狙いは、なゆたの左胸、ただ一箇所である。
心臓を一突きにしようというのだ。
「く!」
なゆたは、少女の攻撃に合わせ、かろうじて刀を差し出した。
なゆたの顔の目前で、剣先と刀がぶつかりあった瞬間、轟音が鳴り響き、爆風が吹き荒れる。

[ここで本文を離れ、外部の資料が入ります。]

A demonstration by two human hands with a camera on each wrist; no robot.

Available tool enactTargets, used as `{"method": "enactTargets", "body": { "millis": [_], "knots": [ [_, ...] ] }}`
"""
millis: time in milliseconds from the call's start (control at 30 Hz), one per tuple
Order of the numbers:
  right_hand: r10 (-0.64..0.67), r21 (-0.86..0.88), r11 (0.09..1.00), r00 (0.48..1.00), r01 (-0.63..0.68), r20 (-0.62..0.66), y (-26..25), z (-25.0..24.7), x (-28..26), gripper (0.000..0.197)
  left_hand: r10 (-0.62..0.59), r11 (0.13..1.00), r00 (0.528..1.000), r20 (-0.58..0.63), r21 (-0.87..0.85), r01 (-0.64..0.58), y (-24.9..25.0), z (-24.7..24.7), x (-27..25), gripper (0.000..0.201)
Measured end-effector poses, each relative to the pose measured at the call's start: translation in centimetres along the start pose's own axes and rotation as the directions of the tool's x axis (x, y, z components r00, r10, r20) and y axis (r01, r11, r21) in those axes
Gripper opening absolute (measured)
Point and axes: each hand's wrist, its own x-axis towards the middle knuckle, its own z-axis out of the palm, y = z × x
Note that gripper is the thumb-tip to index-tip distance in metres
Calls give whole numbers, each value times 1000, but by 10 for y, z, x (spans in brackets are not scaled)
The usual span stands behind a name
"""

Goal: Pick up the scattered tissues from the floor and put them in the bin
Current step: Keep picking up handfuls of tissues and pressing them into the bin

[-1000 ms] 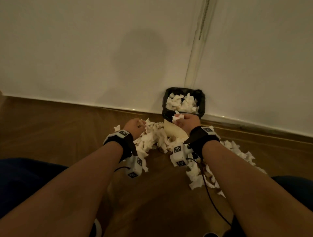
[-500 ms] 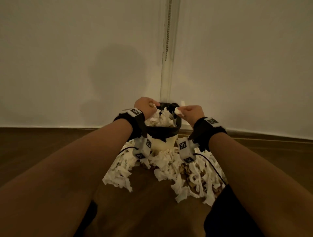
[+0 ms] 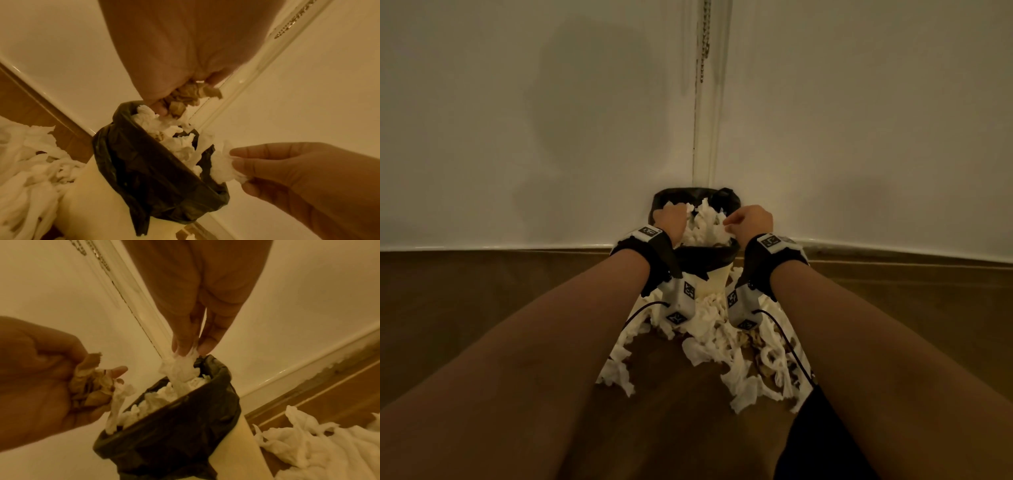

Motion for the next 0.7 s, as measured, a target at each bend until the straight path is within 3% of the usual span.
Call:
{"method": "enactTargets", "body": {
  "millis": [67, 167, 300, 400, 600, 700],
  "knots": [
    [17, -94, 996, 997, -10, 75, -1, 2, 2, 22, 2, 997, 1000, -30, 82, 0, -7, 5, 6, 37],
    [48, -196, 980, 989, -20, 139, 0, 10, 2, 23, 100, 990, 993, -57, 106, -93, -16, 13, 11, 38],
    [-54, -235, 966, 976, 105, 213, -7, 28, -6, 40, 167, 986, 971, -171, 30, -164, -27, 18, 17, 27],
    [-61, -214, 967, 944, 136, 325, -11, 40, -6, 28, 219, 940, 971, -96, 288, -183, -38, 14, 23, 26],
    [-62, -458, 841, 892, 289, 449, -5, 62, -1, 52, 309, 750, 951, 9, 612, -250, -47, 8, 25, 20],
    [-50, -545, 774, 888, 324, 457, -4, 70, 0, 54, 262, 654, 960, 102, 712, -255, -48, 12, 22, 26]
  ]
}}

しかし、少女の繰り出した渾身の一撃は、なゆたの刀に致命的なダメージを与えた。
なんと、その黒い刀身に、ひびが入ってしまったのだ。
少女の攻撃から、かろうじて身を守ったものの、なゆたの日本刀は、もはや長期戦に耐えうる状態にはなくなってしまったのである。
「このまま、殺してあげますから!」
ひびの入った刀身で、なゆたは、少女の突きを押し返そうとする。
一方の少女は、刀を破壊し、そのままなゆたの額を貫こうと、剣先を押し込む。
つばぜり合いが始まった。
「く!」
「ふふふ!」
互いに一歩も引けない命の駆け引きは続く。
押しては押し返される状態が続く。
時間にすれば、わずか五分たらずの時間であったが、まるで時が止まったかのように、なゆたにはその時間があまりにも長く感じられた。
ふたりの力は、まさに拮抗していた。
しかし、徐々に少女に押し込まれてゆくなゆた。
ひびが入り、脆弱となった刀身では、力の全てを伝えきれないのだ。
このままでは、負ける。
ふいに、なゆたは、少女の瞳を見た。
まさに、その瞳は深紅。
「私の目に何が見える?」
「な!?」
あまりにも美しい真紅の瞳。
しかし、その深奥は深い闇が広がっている。
果てしない闇。
見つめ合うふたり。
その顔は、気付けば、数センチの距離にまで近づいていた。
「壊してあげますよ、今すぐに!」
唇と唇は、もはや触れ合う寸前。
「このォッ!」
なゆたは、深い闇を宿した少女の瞳に、吸い込まれかけていたなゆただったが、
少女の言葉で我に返ると、最後のちからを振り絞り、刀をかちあげた。
砕け散る日本刀の刃先。
「く!」
同時に、少女のレイピアはその手から離れ、宙に舞う。
少女が、宙から落下するレイピアを手にし、体制を立て直し、攻撃に移るまでには早くても3秒。
やるなら、今しかない。
刃先が砕け散ろうとも、ひびの入った刀身であろうとも、最後の一撃を放てば、確実に少女を殺すことができる。
「うああああああああッ!」
なゆたは、この戦いに終止符を打つべく、少女めがけ、刀を振り下ろした。
一切の迷い無く。
そして、赤い瞳の少女は、なゆたを見つめたまま、笑みを浮かべた。
「ようやく、終わった…」
噴き出す赤い液体を、全身に浴びながら、彼女は意識を失うのだった。